The signal is transmitted from the transmitting side at the same time, and the OFDM
An OFDM transmission / reception method, wherein data of one desired channel is extracted after demodulating a signal. 3. The method according to claim 1, wherein, for two adjacent channels, the frequency interval between the lowest frequency sub-carrier of one channel and the highest frequency sub-carrier of the other channel is determined.
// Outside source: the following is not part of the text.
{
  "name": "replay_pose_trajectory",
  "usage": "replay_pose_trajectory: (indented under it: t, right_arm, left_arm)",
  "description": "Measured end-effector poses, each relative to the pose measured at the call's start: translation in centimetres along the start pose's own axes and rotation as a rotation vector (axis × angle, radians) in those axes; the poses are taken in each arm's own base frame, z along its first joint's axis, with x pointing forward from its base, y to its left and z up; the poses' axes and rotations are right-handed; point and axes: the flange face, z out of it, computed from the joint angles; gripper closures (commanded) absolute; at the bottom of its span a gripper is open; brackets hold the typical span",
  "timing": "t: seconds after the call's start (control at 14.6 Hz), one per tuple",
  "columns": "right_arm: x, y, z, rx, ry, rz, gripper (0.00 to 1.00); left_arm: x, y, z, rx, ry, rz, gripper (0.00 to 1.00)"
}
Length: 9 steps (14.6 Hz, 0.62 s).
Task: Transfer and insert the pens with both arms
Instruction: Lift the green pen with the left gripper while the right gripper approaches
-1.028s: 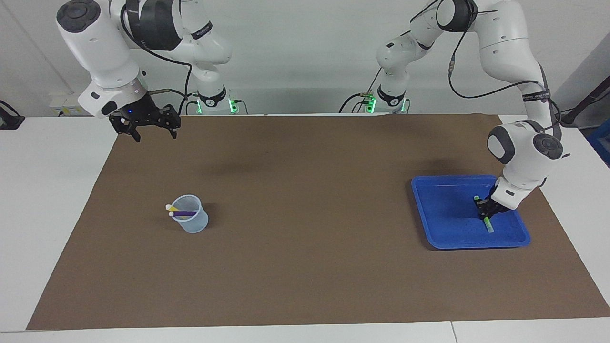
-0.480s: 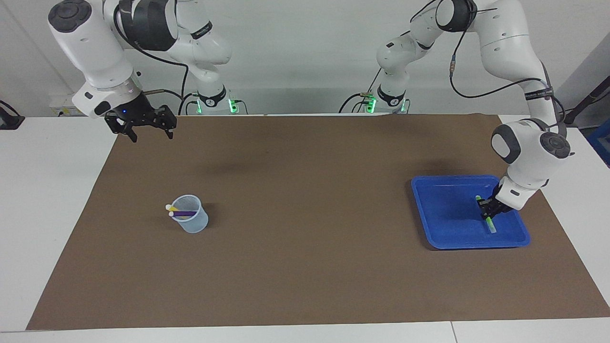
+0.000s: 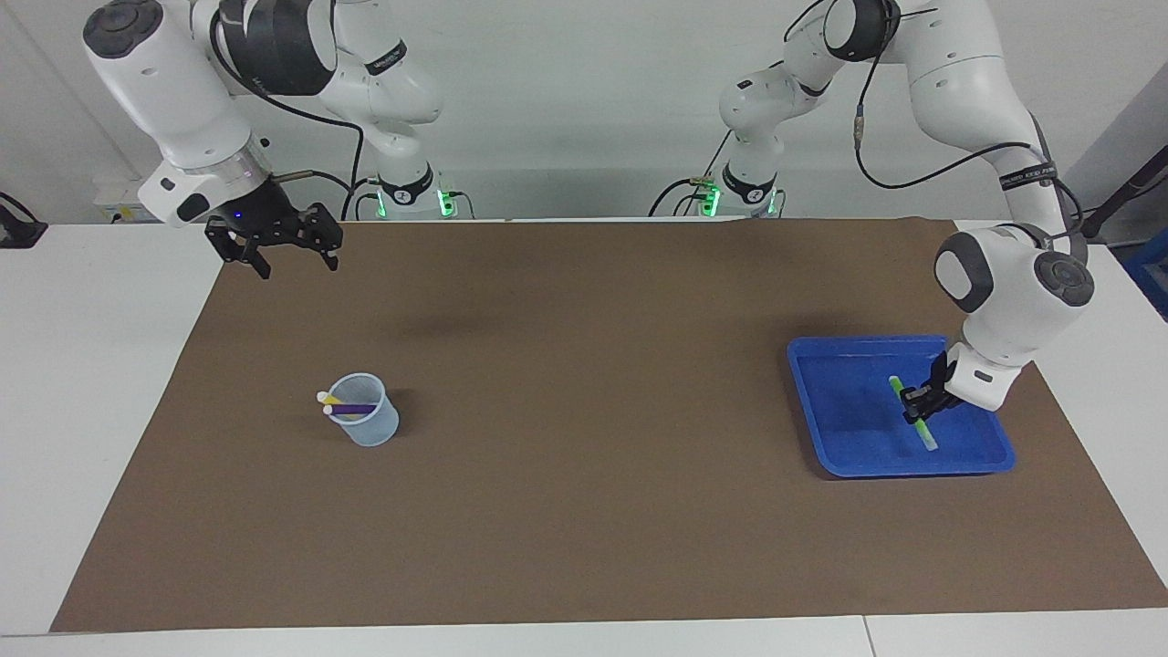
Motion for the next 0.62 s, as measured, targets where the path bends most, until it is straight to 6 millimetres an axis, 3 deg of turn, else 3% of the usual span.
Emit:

An OFDM transmission / reception method, wherein a frequency pitch of a subcarrier is set. 4. An OFDM transmitting / receiving apparatus using a plurality of channels, wherein center frequencies of the plurality of channels are set to frequencies satisfying an orthogonal relationship with each other, and a frequency for channel setting is calibrated based on a received reference frequency signal. An OFDM transmission / reception apparatus characterized in that a frequency calibration means is provided. 5. A filter according to claim 4, wherein said frequency calibrating means comprises a filter for extracting said reference frequency signal from a received signal received by a receiving section, and a reference for detecting said reference frequency signal from a signal extracted by said filter. A frequency signal detection circuit, a repetition signal generation circuit that captures and temporarily stores the reference frequency signal detected by the reference frequency signal detection circuit and generates a repetition frequency signal of the reference frequency signal, and a repetition signal generation circuit. And a PLL circuit that takes in the continuous frequency signal as a reference signal.
An OFDM transmitting / receiving apparatus, wherein an output frequency signal of the PLL circuit is used for the channel setting.